» Your objective
Transcribe the full listing without changing a word, and omit its pictures.

***** Data provided *****

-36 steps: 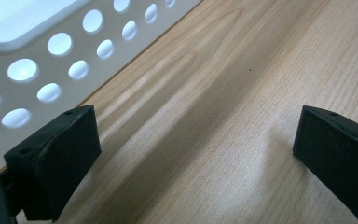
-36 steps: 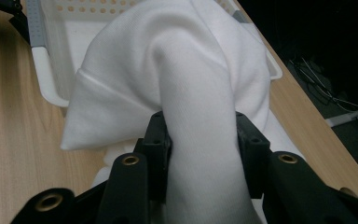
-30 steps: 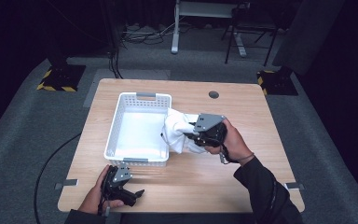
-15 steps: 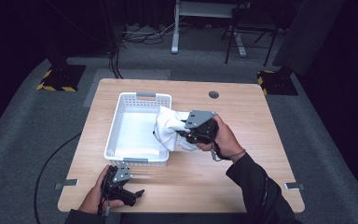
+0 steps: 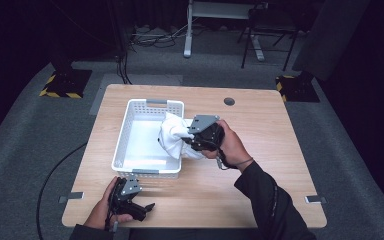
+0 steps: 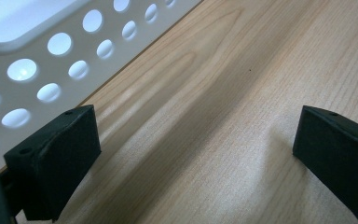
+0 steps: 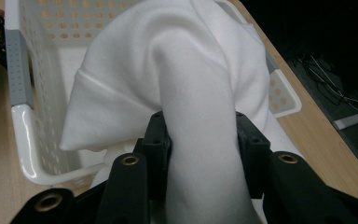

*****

» Response to this exercise
-36 steps: 
-36 steps: 
-30 steps: 
-15 steps: 
+0 steps: 
+0 steps: 
+0 steps: 

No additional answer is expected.